◆ TASK GOAL ◆
The entries below contain a stretch that opens with the line containing "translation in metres" and closes with the line containing "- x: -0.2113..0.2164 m"; set down that stretch exactly, both ends included, and nothing else.

BEGIN DATA TO USE

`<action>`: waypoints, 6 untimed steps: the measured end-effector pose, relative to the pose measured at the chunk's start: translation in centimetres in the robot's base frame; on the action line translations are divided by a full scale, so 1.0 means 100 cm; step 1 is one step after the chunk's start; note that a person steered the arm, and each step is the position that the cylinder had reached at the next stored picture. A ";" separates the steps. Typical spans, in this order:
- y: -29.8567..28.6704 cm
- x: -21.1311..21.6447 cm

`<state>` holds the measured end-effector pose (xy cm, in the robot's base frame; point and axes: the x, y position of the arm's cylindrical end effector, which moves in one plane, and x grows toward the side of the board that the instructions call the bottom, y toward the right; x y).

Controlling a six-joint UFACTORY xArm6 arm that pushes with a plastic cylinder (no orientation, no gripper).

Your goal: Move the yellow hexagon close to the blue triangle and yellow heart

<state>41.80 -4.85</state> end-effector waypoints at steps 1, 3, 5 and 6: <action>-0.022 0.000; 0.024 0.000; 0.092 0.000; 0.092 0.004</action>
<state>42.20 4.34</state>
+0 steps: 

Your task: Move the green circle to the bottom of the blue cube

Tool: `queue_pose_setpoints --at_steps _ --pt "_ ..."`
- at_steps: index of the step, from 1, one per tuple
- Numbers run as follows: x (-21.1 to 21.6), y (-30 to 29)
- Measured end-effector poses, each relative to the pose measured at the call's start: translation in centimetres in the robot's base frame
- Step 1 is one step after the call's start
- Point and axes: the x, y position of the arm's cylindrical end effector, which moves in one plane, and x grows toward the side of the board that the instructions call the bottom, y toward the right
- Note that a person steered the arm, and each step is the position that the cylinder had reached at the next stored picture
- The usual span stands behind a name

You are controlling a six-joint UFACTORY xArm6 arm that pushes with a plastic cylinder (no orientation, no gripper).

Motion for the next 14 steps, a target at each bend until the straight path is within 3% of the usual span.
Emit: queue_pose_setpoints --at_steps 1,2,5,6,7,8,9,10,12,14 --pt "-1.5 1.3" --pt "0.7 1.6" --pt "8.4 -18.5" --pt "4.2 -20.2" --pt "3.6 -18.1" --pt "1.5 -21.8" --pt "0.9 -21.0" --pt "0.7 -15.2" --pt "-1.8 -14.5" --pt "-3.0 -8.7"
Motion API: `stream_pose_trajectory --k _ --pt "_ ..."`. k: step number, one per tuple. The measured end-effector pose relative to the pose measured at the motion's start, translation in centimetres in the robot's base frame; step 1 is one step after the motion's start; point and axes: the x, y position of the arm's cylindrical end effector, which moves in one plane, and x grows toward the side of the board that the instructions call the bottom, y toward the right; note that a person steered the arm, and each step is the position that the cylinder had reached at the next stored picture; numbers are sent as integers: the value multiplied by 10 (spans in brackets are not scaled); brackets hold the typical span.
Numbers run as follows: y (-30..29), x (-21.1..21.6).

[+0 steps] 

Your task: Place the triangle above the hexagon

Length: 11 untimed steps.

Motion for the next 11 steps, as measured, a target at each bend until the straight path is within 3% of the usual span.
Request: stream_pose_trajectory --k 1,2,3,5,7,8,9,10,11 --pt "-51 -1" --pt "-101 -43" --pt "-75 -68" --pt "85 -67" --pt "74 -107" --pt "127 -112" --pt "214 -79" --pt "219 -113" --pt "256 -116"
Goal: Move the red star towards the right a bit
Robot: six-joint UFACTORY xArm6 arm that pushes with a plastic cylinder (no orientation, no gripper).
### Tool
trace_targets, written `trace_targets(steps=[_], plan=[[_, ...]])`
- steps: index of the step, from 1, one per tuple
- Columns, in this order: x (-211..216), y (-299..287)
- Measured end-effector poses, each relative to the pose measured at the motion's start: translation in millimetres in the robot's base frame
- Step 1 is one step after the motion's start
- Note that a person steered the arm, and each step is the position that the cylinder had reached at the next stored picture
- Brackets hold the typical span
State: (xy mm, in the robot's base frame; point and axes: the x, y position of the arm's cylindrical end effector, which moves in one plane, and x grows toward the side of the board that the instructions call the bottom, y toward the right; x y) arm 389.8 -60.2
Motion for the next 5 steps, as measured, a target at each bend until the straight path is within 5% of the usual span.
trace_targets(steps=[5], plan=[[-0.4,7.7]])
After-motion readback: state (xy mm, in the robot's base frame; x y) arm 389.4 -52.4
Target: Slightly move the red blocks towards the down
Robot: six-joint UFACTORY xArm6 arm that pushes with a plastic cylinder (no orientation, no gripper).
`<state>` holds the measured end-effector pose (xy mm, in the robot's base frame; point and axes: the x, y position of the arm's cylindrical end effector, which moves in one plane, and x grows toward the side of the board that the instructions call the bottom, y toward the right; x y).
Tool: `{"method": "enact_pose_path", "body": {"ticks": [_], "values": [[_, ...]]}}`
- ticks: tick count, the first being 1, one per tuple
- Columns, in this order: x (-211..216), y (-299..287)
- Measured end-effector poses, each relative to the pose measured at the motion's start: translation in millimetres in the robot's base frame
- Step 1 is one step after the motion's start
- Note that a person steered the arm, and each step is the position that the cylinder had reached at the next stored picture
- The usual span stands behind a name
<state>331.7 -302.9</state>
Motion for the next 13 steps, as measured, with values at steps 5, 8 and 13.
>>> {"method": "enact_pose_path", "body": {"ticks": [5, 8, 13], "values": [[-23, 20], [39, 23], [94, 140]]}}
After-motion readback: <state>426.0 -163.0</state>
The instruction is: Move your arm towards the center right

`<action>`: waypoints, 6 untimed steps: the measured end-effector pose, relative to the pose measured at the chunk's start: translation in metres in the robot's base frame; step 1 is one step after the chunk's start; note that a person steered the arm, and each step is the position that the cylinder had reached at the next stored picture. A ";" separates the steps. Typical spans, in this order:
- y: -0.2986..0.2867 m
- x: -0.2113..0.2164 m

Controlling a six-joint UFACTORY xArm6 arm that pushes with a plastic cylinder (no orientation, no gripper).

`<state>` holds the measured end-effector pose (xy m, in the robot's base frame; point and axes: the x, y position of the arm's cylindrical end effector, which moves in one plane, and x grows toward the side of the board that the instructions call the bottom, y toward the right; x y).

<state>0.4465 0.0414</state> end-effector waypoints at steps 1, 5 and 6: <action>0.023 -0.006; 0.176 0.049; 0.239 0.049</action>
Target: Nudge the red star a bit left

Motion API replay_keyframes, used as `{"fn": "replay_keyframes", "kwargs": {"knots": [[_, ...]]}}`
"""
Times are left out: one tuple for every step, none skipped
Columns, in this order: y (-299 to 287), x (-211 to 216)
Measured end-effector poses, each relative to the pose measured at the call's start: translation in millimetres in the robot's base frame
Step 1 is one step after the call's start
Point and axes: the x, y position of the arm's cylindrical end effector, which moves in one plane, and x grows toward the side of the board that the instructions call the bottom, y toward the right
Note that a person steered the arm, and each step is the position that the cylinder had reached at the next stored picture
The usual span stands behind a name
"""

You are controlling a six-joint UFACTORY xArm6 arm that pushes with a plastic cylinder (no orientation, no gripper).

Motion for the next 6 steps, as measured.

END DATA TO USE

◆ TASK OUTPUT ◆
`<action>`: waypoints, 6 untimed steps: the measured end-effector pose, relative to the pose measured at the chunk's start: translation in metres in the robot's base frame; step 1 is one step after the chunk's start; note that a person steered the arm, and each step is the position that the cylinder had reached at the next stored picture. A ";" separates the steps. Typical spans, in this order:
- y: -0.2986..0.2867 m
- x: -0.2113..0.2164 m

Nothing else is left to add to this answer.